---------- COLLECTED MATERIAL

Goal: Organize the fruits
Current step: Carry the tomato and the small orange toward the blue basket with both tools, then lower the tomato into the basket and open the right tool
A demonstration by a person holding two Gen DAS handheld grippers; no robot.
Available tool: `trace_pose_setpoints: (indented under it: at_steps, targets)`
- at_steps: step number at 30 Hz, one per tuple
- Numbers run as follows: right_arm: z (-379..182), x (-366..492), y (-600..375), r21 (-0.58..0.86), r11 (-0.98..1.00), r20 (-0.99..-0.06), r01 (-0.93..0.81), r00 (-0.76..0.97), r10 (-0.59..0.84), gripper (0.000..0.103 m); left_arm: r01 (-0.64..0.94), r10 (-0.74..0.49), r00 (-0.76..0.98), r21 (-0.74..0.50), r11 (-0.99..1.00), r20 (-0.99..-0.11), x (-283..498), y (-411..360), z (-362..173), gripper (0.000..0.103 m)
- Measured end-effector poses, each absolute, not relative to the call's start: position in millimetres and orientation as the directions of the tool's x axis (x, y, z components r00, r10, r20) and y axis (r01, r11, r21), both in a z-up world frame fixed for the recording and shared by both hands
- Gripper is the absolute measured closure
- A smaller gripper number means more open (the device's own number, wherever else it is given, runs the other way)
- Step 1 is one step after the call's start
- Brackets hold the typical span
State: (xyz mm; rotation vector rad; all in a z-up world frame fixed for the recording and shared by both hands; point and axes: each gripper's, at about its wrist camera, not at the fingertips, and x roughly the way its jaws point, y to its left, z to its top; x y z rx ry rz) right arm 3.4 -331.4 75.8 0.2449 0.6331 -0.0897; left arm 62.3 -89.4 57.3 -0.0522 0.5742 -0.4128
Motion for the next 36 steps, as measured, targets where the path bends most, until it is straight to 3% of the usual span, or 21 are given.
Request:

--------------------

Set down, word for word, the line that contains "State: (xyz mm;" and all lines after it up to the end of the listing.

State: (xyz mm; rotation vector rad; all in a z-up world frame fixed for the recording and shared by both hands; point and axes: each gripper's, at about its wrist camera, not at the fingertips, and x roughly the way its jaws point, y to its left, z to its top; x y z rx ry rz) right arm 3.4 -331.4 75.8 0.2449 0.6331 -0.0897; left arm 62.3 -89.4 57.3 -0.0522 0.5742 -0.4128
Motion for the next 36 steps, as measured, targets where the path bends most, until it is straight to 3% of the usual span, or 21 are given.
Request:

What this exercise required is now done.